WORK INSTRUCTION
Give back the whole listing verbatim, printing none of its pictures.

DATA SECTION

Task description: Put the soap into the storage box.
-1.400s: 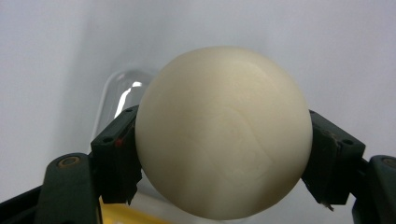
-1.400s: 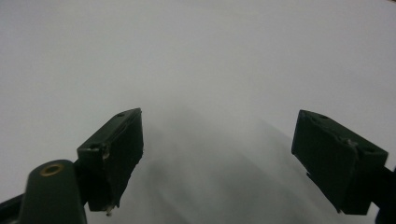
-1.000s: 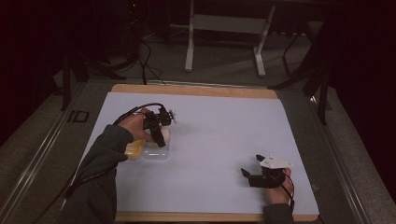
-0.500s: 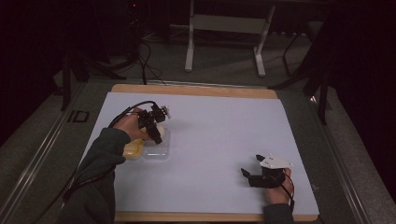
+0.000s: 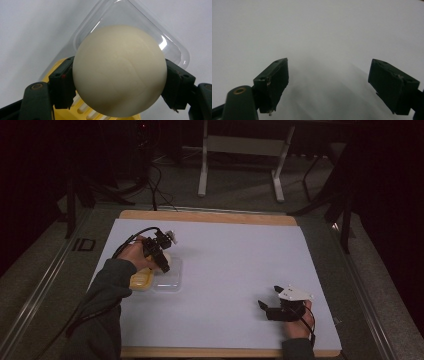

OUTPUT FOR THIS EXERCISE
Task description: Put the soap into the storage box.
-1.400s: 
-1.400s: 
-1.000s: 
-0.500s: 
+0.000s: 

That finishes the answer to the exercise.